*** Opening RECORDS FOR THIS EXERCISE ***

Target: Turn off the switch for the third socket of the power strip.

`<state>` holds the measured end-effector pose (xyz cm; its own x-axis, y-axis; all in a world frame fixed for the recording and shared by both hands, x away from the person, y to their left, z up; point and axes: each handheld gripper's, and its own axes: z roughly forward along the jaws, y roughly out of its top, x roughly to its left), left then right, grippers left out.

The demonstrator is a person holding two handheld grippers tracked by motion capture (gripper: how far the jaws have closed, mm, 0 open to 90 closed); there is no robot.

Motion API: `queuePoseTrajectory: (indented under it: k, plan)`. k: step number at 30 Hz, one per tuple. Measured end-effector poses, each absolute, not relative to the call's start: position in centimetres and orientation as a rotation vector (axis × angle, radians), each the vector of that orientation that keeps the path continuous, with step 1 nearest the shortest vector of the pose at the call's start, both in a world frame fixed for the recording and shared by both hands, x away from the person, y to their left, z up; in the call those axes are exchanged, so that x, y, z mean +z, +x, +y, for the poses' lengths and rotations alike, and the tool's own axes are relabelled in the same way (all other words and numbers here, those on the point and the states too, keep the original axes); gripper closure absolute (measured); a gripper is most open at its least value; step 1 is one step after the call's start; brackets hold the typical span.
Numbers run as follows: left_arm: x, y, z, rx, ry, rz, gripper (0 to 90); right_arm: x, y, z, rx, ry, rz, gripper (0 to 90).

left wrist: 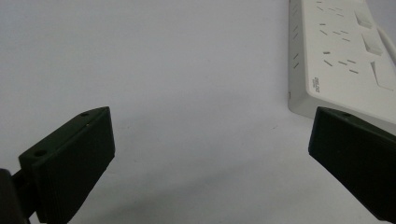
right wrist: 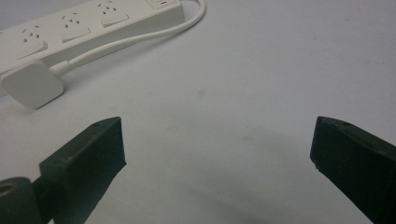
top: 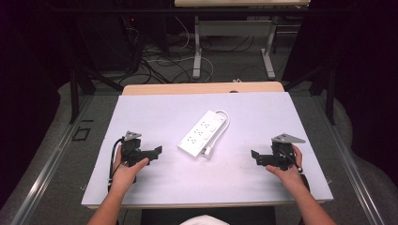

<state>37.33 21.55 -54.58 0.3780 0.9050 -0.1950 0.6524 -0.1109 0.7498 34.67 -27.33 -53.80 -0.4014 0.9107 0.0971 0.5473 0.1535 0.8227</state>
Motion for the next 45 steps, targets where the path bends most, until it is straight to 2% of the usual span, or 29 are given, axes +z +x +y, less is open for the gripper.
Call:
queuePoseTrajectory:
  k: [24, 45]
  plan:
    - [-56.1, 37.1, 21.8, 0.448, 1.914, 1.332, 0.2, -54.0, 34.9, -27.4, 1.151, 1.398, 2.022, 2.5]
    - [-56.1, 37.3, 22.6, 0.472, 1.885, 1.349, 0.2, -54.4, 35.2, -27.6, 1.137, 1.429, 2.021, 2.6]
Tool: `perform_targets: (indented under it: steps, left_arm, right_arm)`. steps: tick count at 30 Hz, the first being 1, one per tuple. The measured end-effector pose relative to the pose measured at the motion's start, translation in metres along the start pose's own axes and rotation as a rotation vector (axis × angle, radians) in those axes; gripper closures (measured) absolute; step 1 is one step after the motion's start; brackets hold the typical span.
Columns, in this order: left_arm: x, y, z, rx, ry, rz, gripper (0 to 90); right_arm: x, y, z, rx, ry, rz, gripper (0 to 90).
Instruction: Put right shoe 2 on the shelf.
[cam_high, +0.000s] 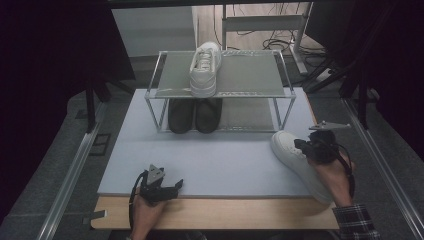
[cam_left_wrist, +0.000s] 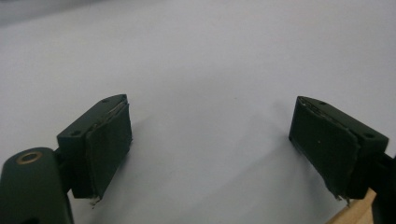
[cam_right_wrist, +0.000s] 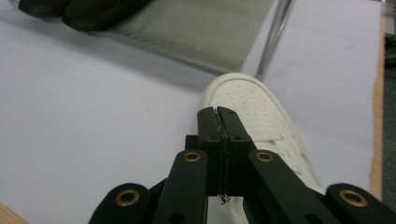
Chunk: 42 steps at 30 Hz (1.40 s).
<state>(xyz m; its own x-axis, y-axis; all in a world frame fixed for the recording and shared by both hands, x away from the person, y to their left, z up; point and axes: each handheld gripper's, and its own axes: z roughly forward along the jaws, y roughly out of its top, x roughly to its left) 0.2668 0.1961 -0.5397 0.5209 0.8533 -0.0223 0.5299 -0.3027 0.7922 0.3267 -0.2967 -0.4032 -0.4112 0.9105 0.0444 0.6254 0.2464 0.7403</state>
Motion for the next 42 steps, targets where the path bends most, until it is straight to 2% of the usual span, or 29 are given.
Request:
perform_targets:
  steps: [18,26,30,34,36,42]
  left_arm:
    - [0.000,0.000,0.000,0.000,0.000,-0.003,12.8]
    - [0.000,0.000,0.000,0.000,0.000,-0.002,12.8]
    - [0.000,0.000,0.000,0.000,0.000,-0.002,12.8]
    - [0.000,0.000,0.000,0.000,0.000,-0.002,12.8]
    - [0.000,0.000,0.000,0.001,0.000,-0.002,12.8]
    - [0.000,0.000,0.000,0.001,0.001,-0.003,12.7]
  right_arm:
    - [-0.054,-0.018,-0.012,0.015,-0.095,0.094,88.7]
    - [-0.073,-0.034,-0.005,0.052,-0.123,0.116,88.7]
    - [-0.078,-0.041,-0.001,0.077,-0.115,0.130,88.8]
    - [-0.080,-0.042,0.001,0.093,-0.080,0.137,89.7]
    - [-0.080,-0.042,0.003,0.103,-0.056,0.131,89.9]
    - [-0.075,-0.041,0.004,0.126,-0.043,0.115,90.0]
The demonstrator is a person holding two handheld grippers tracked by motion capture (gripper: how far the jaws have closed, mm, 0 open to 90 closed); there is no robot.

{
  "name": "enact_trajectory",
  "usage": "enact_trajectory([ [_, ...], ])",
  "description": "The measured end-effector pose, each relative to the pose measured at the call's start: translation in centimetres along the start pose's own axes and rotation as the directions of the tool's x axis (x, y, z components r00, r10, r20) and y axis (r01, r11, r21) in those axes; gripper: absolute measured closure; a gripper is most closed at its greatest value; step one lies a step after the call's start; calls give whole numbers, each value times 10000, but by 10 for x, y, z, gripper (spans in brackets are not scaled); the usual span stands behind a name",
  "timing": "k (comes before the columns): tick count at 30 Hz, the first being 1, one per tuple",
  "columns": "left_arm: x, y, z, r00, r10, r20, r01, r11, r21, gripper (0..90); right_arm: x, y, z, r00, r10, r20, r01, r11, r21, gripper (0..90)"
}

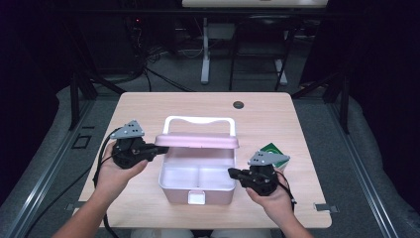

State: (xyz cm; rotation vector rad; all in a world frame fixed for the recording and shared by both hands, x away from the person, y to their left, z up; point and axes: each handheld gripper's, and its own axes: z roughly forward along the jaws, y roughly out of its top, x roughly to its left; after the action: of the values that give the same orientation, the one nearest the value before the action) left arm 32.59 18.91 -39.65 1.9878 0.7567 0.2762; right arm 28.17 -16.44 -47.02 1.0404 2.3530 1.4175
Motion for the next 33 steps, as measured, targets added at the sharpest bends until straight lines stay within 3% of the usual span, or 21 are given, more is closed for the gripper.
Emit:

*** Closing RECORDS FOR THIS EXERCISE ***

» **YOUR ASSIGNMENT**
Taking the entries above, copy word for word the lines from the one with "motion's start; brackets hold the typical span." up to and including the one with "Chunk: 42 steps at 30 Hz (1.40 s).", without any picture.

» **FINAL ANSWER**
Tool: `perform_targets: (indented under it: steps, left_arm, right_arm)`. steps: tick count at 30 Hz, the first being 1, one per tuple. The measured end-effector pose relative to the pose measured at the motion's start, translation in metres along the start pose's own axes and rotation as a rotation vector (axis × angle, radians) in those axes; gripper closures (measured) absolute; step 1 is one step after the motion's start; brackets hold the typical span.
Columns, in this order: left_arm: x, y, z, rx, ry, rz, gripper (0 to 90); right_arm: x, y, z, rx, ry, rz, gripper (0 to 90).
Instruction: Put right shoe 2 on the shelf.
[cam_high, +0.000s] 
[cam_left_wrist, +0.000s] 
[cam_right_wrist, +0.000s] 
Chunk: 42 steps at 30 Hz (1.40 s).

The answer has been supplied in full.